1 Sekuntum mawar di atas kubangan lumpur

Dikala itu ada seorang wanita cantik primadona para lelaki bujang. Kecantikannya lebih mencolok dari para wanita-wanita di tempat dia berasal, setiap dia keluar seluruh mata tak lepas dari pandang, setiap dia menebar senyum setiap lelaki selalu ingin datang mendekat.

Tetapi di balik kesempurnaan si wanita itu selalu ada rasa iri dan dengki dari para wanita lain kepadanya. Mereka yang memiliki rasa terpendam menyimpan dendam yang mendalam.

"Tau enggak sih kalian, melihat gayanya itu membuat aku jijik, dia itu cocoknya menjadi wanita penghibur," ujarnya kepada teman-temannya.
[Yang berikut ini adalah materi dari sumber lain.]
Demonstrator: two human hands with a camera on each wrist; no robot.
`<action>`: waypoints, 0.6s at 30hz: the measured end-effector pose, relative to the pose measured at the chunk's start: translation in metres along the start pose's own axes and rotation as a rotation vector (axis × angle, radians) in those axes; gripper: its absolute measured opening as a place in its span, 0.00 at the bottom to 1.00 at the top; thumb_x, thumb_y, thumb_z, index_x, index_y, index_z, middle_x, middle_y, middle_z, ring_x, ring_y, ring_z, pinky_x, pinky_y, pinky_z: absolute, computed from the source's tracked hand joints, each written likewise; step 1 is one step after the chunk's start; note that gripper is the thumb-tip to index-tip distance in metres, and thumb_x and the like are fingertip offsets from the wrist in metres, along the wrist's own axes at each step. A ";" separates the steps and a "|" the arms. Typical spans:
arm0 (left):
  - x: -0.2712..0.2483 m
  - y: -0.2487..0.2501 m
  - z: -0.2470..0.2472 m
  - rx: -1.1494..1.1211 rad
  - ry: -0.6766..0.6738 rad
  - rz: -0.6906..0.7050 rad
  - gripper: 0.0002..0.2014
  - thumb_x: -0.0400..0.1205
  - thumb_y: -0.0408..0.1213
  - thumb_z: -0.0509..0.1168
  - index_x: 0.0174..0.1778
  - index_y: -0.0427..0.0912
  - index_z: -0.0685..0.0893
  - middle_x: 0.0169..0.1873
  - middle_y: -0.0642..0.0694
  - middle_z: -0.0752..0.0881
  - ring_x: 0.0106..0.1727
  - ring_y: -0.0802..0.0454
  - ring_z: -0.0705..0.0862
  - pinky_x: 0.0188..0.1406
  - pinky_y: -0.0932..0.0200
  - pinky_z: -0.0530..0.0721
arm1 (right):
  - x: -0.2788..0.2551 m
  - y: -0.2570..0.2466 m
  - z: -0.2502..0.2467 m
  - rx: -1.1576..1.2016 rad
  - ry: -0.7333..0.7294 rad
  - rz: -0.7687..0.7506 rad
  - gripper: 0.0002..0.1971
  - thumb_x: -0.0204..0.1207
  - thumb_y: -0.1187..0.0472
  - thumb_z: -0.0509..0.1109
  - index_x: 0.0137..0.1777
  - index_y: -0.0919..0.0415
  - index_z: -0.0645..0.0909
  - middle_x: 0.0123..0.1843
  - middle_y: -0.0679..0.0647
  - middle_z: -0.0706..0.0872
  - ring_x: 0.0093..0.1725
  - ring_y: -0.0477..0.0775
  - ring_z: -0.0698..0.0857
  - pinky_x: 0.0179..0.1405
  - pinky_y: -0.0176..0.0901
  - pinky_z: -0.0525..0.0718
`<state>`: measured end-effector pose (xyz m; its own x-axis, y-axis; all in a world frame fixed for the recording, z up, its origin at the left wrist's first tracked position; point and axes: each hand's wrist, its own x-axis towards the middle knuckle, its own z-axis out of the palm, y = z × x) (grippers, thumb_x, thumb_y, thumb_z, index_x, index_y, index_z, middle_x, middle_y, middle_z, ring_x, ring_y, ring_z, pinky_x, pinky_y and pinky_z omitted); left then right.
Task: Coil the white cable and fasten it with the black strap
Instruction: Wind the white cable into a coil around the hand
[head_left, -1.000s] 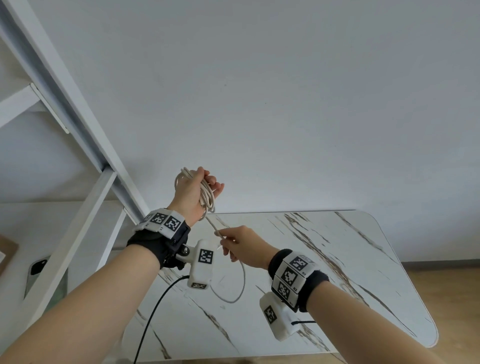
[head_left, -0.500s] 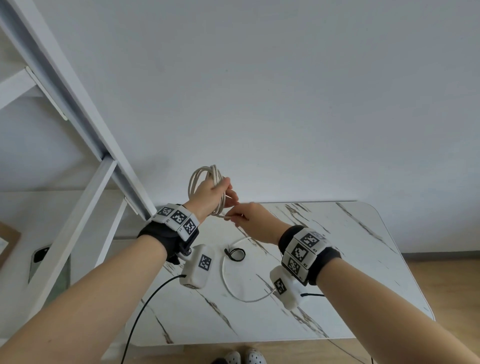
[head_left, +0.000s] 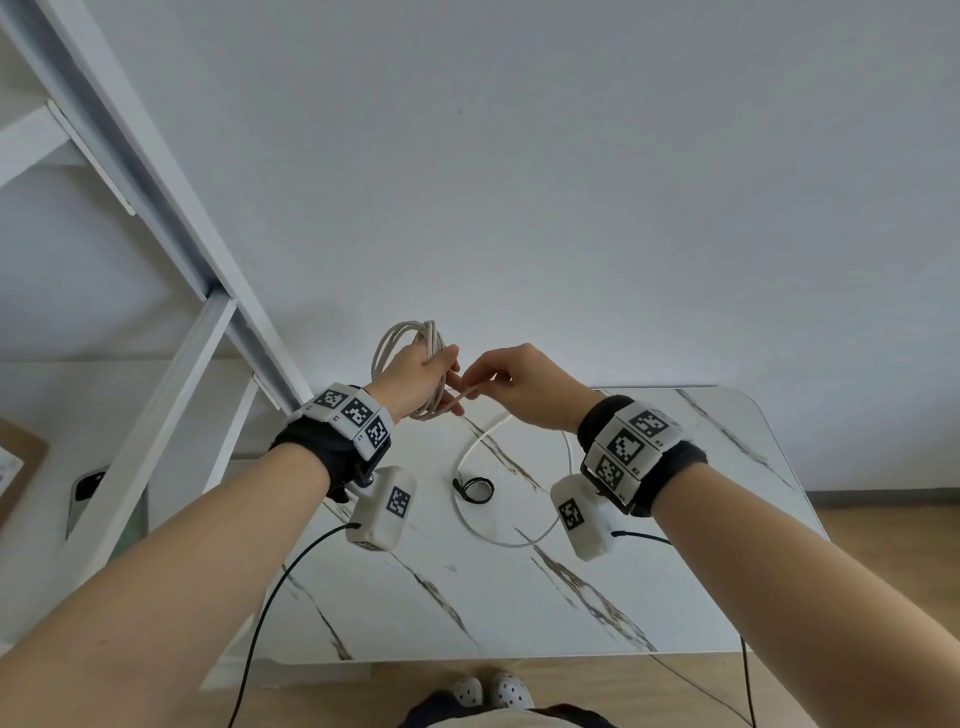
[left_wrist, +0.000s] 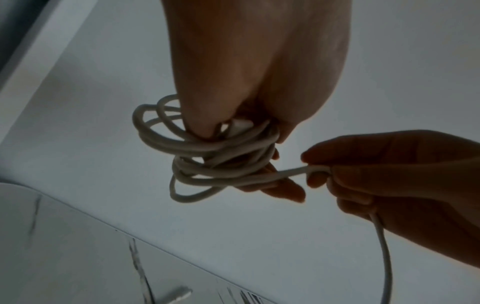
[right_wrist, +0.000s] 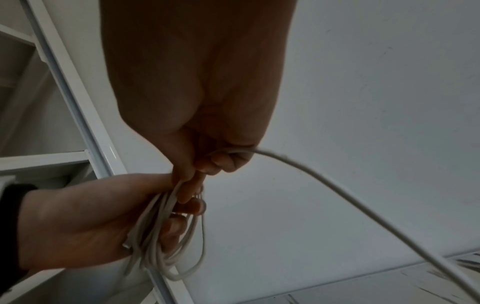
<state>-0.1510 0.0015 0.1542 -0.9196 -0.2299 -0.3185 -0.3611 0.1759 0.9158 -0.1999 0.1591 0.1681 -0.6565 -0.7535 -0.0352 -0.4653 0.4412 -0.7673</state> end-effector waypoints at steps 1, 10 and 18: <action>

"apa mungkin, dia memang wanita penghibur yah, kan setiap malam dia selalu keluar dari rumahnya?," ucapnya untuk membuat suasana semakin memanas.
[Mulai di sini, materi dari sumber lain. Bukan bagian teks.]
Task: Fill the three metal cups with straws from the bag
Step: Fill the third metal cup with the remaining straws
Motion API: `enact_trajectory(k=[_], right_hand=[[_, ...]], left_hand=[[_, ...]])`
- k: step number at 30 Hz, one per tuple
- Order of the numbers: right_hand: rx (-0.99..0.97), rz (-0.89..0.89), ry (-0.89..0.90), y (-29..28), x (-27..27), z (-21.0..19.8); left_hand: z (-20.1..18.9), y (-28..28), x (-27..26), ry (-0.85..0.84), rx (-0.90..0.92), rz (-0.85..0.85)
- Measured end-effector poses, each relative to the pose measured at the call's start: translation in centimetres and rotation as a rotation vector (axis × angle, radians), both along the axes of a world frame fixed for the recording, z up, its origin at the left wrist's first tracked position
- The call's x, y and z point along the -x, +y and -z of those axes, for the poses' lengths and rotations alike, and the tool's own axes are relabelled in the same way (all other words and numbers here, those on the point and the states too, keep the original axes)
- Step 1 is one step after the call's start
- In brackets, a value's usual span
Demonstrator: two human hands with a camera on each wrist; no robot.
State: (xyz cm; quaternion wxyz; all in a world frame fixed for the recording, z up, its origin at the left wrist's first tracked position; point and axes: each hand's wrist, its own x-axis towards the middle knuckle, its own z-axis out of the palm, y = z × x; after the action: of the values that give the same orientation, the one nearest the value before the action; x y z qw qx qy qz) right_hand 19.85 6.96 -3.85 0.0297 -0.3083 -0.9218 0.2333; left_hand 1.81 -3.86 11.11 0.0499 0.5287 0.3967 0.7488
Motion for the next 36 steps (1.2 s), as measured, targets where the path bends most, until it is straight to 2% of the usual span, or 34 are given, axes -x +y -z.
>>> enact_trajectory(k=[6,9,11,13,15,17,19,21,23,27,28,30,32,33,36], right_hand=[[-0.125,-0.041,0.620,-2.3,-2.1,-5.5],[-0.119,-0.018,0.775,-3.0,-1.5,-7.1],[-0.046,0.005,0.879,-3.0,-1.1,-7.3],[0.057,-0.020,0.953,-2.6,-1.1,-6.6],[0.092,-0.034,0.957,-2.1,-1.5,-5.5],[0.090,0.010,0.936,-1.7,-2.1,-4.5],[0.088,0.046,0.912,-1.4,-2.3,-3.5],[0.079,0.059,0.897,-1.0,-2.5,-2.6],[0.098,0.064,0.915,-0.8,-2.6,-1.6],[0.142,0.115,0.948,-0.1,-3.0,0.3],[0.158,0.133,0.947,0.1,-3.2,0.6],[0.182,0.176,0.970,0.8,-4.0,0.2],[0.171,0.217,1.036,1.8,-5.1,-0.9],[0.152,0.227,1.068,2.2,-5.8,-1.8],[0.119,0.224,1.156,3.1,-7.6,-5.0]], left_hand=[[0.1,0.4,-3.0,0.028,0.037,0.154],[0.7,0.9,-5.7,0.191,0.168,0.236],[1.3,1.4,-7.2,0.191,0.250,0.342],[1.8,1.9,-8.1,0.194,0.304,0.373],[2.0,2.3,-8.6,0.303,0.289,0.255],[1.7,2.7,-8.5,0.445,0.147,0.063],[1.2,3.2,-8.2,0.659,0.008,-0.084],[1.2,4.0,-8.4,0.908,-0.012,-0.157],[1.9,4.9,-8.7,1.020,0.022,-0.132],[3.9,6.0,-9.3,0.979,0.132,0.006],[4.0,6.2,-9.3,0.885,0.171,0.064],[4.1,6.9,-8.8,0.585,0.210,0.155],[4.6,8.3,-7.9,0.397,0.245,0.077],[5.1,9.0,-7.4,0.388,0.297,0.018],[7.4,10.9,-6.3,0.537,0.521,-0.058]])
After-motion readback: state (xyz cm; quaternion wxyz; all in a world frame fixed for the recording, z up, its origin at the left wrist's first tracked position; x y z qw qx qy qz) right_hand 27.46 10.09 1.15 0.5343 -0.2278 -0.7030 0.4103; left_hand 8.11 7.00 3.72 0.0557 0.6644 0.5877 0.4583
"yah bisa jadi, tapi biarin aja deh kan bukan urusan kita kan, lagian juga enggak ada faedahnya buat kita kan."

"tapi jika sampai pria yang kita sukai terpikat dengannya. kalian mau enggak pasangan kalian yang kalian cintai setengah mati itu di ambil si Laras yang kegatalan itu."

"ya enggak maulah," ucap mereka.

"Kalau begitu dukung dong aku untuk membuka sifatnya aslinya si laras itu."

Esok harinya yang cerah, kicauan burung semerdu bagai harmonis biola, angin berhembus membelai lembut suasana, orang-orang sedang beraktivitas seperti biasa. Namun yang tak seperti biasanya Laras yang di tengah jalan tiba-tiba dihadang sekelompok wanita yang sudah menunggunya sejak di pasar.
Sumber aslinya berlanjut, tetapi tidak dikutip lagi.